Excerpted from "Father are an Esssential Part of the Human Environment" in Catholic New Times.
I always knew I'd be a father. I don't know how I knew, but as far back as I can recall, I knew I would grow up and have children. I remember the day my wife told me that she was definitely pregnant. We were sitting outside on a hot August day. I remember the green grass, the leaves on the bushes, the breeze, and the agitation in my body. I remember sitting back--this I remember best of all--and feeling that the axis of the universe had shifted; I was almost dizzy from it.
From that moment on, nothing was the same. I was a new man. The concerns of the old man were irrelevant--important in their day, but that day was done. Everything I would do I would now do as a father, as a man responsible for bringing a new world to birth. I felt a powerful need for some kind of purification ritual, something that symbolized the end of the old universe and the beginning of the new. But there is no such ritual.

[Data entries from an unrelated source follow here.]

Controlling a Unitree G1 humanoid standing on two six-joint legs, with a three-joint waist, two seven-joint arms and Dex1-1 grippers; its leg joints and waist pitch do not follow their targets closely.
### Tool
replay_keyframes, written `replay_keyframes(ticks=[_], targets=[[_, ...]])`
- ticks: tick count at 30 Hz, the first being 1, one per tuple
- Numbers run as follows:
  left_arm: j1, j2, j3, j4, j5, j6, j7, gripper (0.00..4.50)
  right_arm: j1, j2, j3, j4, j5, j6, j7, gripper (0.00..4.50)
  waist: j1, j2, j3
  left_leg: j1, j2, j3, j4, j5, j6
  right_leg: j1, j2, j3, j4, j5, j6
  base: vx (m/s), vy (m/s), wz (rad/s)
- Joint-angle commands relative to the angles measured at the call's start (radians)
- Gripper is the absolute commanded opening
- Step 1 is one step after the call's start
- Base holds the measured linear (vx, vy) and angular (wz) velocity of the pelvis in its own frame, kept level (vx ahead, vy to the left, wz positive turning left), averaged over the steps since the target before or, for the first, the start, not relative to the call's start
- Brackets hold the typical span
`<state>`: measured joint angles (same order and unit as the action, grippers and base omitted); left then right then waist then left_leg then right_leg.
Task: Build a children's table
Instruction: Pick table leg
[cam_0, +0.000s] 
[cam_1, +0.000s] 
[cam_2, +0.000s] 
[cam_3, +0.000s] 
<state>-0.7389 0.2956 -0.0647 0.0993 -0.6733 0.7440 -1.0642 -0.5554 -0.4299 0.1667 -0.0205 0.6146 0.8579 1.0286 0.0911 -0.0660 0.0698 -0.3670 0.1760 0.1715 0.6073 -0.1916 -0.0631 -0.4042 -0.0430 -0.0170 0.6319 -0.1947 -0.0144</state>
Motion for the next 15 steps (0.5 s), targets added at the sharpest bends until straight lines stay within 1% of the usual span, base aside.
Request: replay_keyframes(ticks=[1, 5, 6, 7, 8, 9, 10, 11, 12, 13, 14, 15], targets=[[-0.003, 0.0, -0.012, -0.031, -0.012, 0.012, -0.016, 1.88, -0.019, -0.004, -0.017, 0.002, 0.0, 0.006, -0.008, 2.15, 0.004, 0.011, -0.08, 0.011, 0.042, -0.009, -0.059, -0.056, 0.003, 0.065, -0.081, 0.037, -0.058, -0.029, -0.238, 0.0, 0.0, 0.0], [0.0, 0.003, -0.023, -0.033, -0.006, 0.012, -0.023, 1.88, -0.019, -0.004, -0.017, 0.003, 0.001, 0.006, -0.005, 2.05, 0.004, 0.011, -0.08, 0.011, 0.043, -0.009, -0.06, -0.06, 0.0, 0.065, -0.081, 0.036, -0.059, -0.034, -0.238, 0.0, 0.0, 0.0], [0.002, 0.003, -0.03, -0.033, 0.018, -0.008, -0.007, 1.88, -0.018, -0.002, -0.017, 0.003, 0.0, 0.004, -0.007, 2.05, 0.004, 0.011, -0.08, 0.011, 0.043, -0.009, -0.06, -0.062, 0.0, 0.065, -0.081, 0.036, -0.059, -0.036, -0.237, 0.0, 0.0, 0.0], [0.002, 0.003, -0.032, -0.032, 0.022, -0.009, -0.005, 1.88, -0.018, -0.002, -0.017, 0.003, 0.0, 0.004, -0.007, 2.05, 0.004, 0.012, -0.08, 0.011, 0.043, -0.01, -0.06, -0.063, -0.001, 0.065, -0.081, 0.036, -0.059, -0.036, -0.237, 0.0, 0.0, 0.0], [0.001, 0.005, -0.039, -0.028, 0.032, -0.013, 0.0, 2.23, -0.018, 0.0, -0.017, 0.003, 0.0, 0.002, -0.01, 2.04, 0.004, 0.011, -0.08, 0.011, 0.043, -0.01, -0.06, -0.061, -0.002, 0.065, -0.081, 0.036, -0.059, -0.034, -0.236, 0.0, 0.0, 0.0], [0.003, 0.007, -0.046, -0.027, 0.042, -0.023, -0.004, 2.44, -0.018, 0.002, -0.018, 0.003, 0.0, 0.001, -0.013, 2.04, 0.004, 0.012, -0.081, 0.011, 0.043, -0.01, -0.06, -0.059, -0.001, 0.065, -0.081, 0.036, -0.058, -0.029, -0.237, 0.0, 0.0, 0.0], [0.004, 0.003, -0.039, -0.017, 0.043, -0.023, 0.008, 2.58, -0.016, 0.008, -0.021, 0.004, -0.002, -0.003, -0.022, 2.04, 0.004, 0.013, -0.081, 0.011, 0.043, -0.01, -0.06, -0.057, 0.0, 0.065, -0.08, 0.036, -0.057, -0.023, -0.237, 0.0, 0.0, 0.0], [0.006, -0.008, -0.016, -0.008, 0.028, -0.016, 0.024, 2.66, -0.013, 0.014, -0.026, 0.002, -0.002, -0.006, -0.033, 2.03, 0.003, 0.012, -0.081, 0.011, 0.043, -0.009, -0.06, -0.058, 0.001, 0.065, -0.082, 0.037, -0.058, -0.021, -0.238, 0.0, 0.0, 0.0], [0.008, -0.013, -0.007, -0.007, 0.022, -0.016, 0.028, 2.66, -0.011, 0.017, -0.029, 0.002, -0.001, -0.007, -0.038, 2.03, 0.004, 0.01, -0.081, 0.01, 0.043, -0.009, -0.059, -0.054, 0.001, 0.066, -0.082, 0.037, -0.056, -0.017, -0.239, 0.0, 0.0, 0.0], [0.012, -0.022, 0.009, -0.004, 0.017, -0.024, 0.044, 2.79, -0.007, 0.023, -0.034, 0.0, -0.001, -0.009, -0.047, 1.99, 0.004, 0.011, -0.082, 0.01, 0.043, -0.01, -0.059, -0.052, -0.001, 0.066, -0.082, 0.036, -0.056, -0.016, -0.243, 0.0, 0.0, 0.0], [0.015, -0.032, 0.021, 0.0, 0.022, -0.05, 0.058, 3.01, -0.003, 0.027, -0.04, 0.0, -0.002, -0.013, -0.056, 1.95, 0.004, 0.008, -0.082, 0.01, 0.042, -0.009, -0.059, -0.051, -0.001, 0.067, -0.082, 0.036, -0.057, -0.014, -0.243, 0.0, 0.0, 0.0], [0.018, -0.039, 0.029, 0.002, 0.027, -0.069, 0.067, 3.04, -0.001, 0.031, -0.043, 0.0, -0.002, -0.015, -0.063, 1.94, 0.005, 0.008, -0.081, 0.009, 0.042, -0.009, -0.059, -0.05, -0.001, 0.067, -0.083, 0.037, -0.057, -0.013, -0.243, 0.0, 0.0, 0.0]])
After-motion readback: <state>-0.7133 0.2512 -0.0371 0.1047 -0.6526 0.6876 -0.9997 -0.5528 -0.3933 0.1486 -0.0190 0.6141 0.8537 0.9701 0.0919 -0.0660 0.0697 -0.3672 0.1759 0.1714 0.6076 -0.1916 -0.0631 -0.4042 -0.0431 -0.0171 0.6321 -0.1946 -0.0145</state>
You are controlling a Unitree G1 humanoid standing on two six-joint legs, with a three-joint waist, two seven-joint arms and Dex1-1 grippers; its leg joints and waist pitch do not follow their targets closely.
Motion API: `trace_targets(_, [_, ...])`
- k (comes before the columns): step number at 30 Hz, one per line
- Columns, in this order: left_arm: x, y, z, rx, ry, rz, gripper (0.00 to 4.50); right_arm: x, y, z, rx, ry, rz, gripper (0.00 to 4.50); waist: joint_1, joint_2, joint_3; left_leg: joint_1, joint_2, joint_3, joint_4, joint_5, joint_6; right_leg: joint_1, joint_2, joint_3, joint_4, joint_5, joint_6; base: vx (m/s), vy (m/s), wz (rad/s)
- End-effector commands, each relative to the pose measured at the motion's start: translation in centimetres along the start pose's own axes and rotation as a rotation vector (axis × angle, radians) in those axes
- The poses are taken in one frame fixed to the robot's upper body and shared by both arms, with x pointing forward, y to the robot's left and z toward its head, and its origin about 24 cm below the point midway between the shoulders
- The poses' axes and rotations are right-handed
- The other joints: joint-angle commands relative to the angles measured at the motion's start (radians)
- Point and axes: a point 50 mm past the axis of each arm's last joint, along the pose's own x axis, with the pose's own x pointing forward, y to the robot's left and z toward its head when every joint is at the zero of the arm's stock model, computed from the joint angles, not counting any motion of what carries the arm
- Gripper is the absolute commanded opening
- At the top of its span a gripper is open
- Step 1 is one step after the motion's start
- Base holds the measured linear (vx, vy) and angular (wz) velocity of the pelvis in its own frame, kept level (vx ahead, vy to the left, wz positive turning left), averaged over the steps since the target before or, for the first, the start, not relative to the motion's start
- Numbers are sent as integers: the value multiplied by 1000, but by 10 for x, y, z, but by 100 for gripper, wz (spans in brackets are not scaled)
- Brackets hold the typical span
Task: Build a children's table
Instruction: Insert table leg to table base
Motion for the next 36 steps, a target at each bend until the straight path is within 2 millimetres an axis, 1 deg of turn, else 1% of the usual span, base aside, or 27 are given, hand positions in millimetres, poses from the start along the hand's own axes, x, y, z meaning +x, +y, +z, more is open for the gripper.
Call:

It's been almost 11 years since then, and I am now a father three times over. I was right that day. The universe did shift on its axis, everything was new, the old world was gone, and a new one was born.
My experiences are what most fathers experience: the unparalleled joy of holding your new child; the terrible certainty that you will make mistakes; the longing to protect; the regret of missed opportunities; the shameful pain of admitting to failure--again; the desperate fear that your sick child might die; the wonder of realizing that your bond with your wife will last not only as long as you both live but beyond.